Personal information
- Born: 25 January 1997 (age 29) Vicenza, Italy
- Height: 1.80 m (5 ft 11 in)
- Sporting nationality: Italy

Career
- Turned professional: 2016
- Current tour: European Tour
- Former tours: Challenge Tour Alps Tour
- Professional wins: 7
- Highest ranking: 65 (3 October 2021) (as of 1 February 2026)

Number of wins by tour
- European Tour: 4
- Other: 3

Best results in major championships
- Masters Tournament: CUT: 2022
- PGA Championship: DNP
- U.S. Open: T4: 2021
- The Open Championship: T31: 2024

= Guido Migliozzi =

Italian professional golfer

Guido Migliozzi (born 25 January 1997) is an Italian professional golfer. He has four wins on the European Tour. He also competed at the 2020 Summer Olympics.

==Professional career==
Migliozzi turned professional in 2016. In 2017 and 2018 he played mostly on the Challenge Tour and the Alps Tour. He had little success on the Challenge Tour but won three times on the Alps Tour, once in 2017 and twice in 2018, as well as losing the 2018 Alps de Las Castillas in a three-man playoff.
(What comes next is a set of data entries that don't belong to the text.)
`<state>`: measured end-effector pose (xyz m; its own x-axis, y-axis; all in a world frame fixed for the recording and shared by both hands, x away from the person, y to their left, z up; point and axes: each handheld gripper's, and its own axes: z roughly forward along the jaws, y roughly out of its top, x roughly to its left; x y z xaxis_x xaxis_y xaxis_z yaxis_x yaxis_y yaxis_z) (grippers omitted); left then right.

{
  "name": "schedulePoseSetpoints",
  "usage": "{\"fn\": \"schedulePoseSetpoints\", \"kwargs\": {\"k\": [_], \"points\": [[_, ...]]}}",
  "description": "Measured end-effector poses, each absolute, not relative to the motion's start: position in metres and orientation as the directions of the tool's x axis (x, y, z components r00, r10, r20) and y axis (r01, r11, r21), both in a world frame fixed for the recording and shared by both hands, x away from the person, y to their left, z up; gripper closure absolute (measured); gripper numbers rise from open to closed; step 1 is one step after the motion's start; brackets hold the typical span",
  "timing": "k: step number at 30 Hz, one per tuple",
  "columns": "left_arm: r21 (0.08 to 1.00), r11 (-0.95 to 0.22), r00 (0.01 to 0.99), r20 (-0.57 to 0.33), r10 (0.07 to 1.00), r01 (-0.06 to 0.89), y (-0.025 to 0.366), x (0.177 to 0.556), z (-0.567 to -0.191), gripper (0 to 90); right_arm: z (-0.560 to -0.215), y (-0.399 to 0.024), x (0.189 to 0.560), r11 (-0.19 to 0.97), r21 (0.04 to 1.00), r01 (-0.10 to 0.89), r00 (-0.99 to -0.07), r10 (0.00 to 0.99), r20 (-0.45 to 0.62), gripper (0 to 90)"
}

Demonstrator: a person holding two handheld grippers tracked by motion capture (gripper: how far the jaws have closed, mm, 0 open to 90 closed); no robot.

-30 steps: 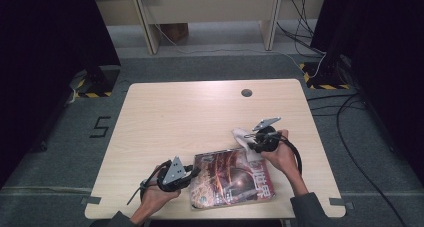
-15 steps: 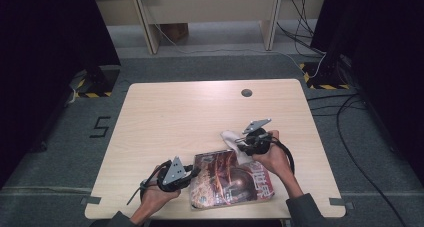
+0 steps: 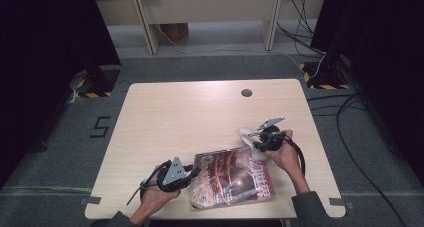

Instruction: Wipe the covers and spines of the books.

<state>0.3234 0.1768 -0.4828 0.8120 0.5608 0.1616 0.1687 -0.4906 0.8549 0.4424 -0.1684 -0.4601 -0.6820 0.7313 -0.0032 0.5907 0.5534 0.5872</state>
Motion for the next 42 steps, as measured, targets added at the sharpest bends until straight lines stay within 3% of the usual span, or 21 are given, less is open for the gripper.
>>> {"fn": "schedulePoseSetpoints", "kwargs": {"k": [20, 32, 42], "points": [[0.864, -0.483, 0.813, 0.174, 0.556, 0.145, 0.177, 0.322, -0.479, 76.7, -0.470, -0.196, 0.451, 0.494, 0.569, 0.658, -0.611, 0.791, 0.020, 79.0], [0.867, -0.480, 0.809, 0.185, 0.558, 0.133, 0.177, 0.323, -0.478, 77.9, -0.461, -0.179, 0.445, 0.511, 0.604, 0.612, -0.682, 0.728, 0.074, 79.5], [0.866, -0.483, 0.811, 0.187, 0.554, 0.131, 0.177, 0.323, -0.477, 78.2, -0.471, -0.195, 0.452, 0.507, 0.562, 0.654, -0.617, 0.787, 0.006, 79.5]]}}
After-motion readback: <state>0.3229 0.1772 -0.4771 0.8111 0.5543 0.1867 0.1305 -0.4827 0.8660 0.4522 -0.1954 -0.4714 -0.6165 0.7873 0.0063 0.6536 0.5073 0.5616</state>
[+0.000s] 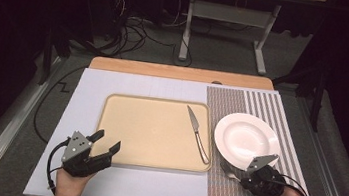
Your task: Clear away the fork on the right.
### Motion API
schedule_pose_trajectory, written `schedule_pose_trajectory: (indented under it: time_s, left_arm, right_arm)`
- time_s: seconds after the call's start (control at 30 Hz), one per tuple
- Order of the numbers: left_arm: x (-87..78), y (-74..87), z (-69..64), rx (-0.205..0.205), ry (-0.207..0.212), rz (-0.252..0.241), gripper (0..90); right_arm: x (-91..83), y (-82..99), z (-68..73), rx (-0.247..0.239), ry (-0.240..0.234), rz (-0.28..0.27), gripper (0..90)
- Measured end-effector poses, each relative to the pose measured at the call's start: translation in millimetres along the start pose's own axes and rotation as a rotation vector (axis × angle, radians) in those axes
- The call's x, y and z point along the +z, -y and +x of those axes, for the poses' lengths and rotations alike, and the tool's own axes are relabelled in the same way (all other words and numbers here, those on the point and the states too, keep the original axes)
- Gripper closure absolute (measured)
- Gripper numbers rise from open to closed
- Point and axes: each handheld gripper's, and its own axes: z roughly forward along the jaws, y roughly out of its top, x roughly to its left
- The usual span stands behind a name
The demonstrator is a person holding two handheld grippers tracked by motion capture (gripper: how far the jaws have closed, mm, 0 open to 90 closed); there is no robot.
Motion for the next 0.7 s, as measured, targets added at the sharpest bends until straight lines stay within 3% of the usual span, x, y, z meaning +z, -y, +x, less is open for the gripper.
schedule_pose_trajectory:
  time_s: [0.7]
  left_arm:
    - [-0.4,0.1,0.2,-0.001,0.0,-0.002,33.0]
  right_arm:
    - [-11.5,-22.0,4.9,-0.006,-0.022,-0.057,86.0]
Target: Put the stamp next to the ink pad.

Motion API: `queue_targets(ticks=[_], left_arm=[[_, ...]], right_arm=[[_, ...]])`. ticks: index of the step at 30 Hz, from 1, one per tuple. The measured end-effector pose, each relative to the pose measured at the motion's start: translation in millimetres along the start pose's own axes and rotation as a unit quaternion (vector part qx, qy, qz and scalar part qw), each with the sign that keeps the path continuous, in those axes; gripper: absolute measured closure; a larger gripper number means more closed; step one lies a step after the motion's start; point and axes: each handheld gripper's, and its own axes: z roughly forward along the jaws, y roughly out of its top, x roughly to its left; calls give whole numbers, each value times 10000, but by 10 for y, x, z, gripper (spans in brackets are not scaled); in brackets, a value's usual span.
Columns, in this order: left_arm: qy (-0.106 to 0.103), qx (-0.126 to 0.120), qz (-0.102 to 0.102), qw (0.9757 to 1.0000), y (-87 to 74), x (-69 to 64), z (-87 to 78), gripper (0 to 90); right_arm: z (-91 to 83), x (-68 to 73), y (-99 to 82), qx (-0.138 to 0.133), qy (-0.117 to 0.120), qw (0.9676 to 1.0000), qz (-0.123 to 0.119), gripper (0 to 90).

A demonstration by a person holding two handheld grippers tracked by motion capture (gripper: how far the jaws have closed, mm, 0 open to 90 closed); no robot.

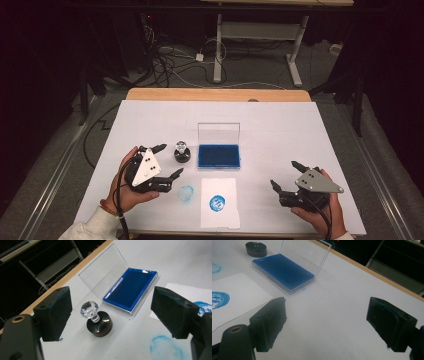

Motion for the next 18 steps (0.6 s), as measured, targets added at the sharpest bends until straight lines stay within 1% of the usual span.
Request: queue_targets(ticks=[2,6,11,13,17,18], left_arm=[[108,71,101,9999,-39,-22,-9,169],[154,33,58,9999,-142,-44,-45,169],[258,106,50,9996,-294,-66,-69,169],[314,169,60,9993,-344,-74,-71,169],[258,281,-48,9993,-445,-86,-63,169],[234,332,-38,9992,-470,-94,-58,169]], right_arm=[[-14,12,-6,-6,-23,10000,11,165],[-43,34,-29,-55,-57,10000,-21,165],[-59,62,-70,-118,-85,9999,-59,167],[-62,72,-84,-93,-103,9999,-49,167],[-64,78,-125,-44,-132,9999,-54,167],[-59,73,-139,-32,-136,9999,-48,167]])
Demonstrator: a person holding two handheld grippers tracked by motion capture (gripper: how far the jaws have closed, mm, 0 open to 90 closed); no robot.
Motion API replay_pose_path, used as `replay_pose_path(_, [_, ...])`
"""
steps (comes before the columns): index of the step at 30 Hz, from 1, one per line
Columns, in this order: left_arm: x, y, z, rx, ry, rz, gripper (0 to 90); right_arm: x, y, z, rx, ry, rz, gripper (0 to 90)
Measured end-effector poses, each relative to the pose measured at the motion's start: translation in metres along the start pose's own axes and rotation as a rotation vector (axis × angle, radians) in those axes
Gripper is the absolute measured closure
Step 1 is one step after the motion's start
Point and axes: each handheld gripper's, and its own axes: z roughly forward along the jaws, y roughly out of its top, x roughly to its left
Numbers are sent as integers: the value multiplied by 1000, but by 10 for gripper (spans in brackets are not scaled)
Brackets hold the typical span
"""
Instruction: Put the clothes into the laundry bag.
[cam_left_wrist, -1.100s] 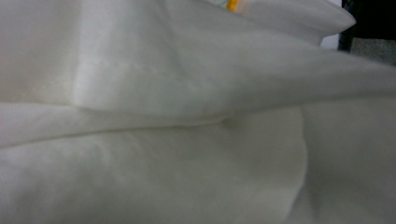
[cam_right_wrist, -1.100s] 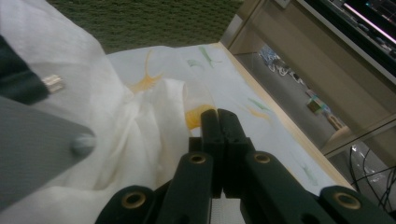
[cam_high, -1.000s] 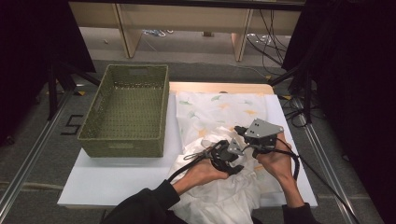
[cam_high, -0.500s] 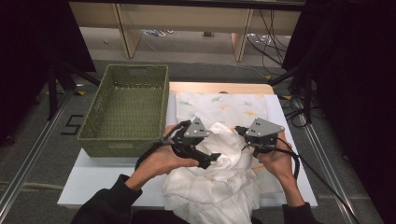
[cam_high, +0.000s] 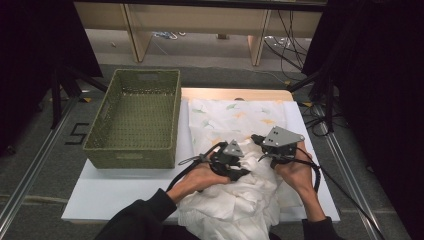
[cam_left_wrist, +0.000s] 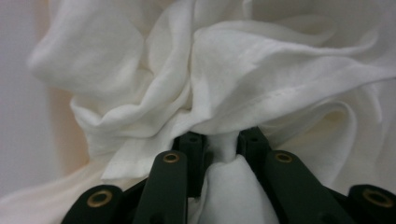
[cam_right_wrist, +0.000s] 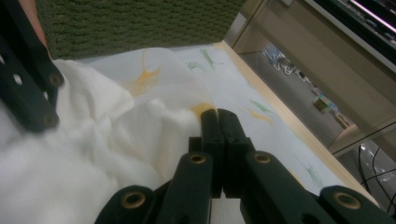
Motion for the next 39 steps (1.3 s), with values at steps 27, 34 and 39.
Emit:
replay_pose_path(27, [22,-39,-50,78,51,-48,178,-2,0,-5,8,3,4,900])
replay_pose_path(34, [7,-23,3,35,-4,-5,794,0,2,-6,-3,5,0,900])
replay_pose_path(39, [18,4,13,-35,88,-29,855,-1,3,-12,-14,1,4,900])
In November 2018, he finished tied for 13th place in the European Tour Q-School to earn a place on the 2019 European Tour. In March 2019 he won the Magical Kenya Open, his first win on the European Tour and in June 2019 he won the Belgian Knockout, beating Darius van Driel in the final, a result that lifted him into the top-100 of the world rankings.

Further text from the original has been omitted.